J’ignore s’il y a un wagon réservé aux professeur. Lorsque j'étais étudiante je ne me suis jamais demandé comment ceux-ci se rendaient à Poudlard, mais maintenant, je me dis que ça aurait pu être utile de le savoir.
D’un pas sûr, je rentre dans un des wagons et une vague de nostalgie m’assaille lorsque je m'aperçois qu’absolument rien n’a changé depuis ma dernière venue. Je repousse ce sentiment aussi fort que je peux, manquerait plus que je lâche une larme devant les gosses tient !
Sans m’encombrer de manières, je traverse le couloir en contournant les mioches qui braillent et me prends à me demander si j’avais l’air aussi imbécile qu’eux à mon âge. J’ouvre finalement un des compartiment et vois tout une tripotée d’yeux se tourner vers moi avec étonnement.
Je soupire et referme la porte.
Sans que je m’en aperçoive, le train s'ébranle et je manque de tomber lorsqu’il accélère pour prendre sa vitesse de croisière. À mesure que j’avance dans la coursive, des bavardages plus ou moins forts retentissent à travers les cloisons des compartiments et je poursuis mon voyage sur plusieurs wagons sans me départir de ma mauvaise humeur. Je n’ai aucune envie de me taper je-ne-sais-combien d’heures à côtés de morveux braillard, autant rester dans le couloir dans ces conditions.
Je vais pour ouvrir la porte qui me sépare de l’avant dernier wagon, lorsqu’un grand gamin roux l’ouvre vivement avec un sourire hilare. Si je n'étais pas d’aussi mauvaise foi, je dirais que le fait qu’un cinquième année me dépasse ne me dérange pas, mais je le suis, alors pourquoi essayer de faire semblant.
-Vous bloquez le passage, dis-je d’une voix agacée sans m'arrêter, forçant l'élève à se coller contre la cloison pour me laisser passer.
Mais voilà que je ne vois pas un autre rouquin débarquer de nouveau devant moi. Si je ne me savais pas aussi saine d’esprit, je penserais avoir la berlue, c’est le portrait craché du premier.
-Génial, deux pour le prix d’un, je marmonne en poussant le jumeaux comme je l’ai fait pour son frère.

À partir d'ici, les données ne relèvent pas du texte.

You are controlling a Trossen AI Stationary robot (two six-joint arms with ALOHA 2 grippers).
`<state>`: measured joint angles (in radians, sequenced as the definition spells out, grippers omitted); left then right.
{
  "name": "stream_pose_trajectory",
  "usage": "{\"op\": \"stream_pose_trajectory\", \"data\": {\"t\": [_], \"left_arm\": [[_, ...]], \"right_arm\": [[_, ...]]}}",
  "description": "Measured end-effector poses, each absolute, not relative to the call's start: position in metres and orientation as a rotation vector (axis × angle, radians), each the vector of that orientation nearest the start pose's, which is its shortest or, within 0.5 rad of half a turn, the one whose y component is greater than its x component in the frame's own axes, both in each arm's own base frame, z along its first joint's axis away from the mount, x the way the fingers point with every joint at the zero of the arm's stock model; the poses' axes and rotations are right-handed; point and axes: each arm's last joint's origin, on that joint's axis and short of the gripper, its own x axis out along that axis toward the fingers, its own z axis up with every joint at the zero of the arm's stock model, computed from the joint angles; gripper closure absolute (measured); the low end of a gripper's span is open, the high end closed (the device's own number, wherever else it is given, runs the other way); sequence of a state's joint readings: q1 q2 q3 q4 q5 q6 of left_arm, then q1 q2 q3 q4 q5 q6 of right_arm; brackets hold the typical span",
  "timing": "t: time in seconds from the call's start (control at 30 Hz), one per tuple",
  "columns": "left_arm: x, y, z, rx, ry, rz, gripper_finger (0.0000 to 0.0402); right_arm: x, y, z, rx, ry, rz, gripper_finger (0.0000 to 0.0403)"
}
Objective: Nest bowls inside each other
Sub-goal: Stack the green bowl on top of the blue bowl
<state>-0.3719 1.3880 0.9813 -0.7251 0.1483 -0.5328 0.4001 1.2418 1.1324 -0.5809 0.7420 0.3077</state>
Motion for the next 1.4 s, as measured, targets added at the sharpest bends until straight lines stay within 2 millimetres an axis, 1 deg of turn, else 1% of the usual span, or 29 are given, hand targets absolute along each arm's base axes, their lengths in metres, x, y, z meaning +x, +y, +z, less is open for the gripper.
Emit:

Je ne me retourne pas mais je les entends échanger entre eux avec un petit rire moqueur, sans que je ne saisisse le sens de leurs phrases. De toute façon je m’en fiche, j'ai faim, j’ai soif et je veux m'asseoir une bonne fois pour toute pour reposer mon épaule endolorie par le poids de mon sac. Comme une idiote, j’ai oublié de l’enchanter pour qu’il pèse moins lourds et, pour ça, je ne peux m’en prendre qu'à moi même.
Enfin, j’arrive au wagon bar ou une bonne partie des sièges en carré sont occupé par des gamins en manque de sucre qui dévorent leurs chocogrenouille comme si la famine menaçait.
Je repère un coin inoccupé et me rue dessus en lançant mon sac sur le siège d’à côté, signalant, par là, que je veux que personne ne me dérange. Non loin, des élèves me jettent des regards en coin et commentent sans aucun doute ma venue. Je ne leur accorde aucune attention et sors mon sandwich thon-tomate pour commencer à le mâchouiller devant le paysage défilant.
Au bout de ce qui paraît être une éternité, le train commence à ralentir sous la pluie battante qui cingle le paysage depuis plusieurs heures déjà. Je referme mon lourd ouvrage sur les rites des anciennes civilisations et scrute la nuit en me demandant pourquoi nous arrivons si tôt. Il est loin d'être l’heure et je doute que nous arrêtions à une autre gare pour prendre quiconque, ça se serait su si le Poudlard Express faisait la tournée des troquets.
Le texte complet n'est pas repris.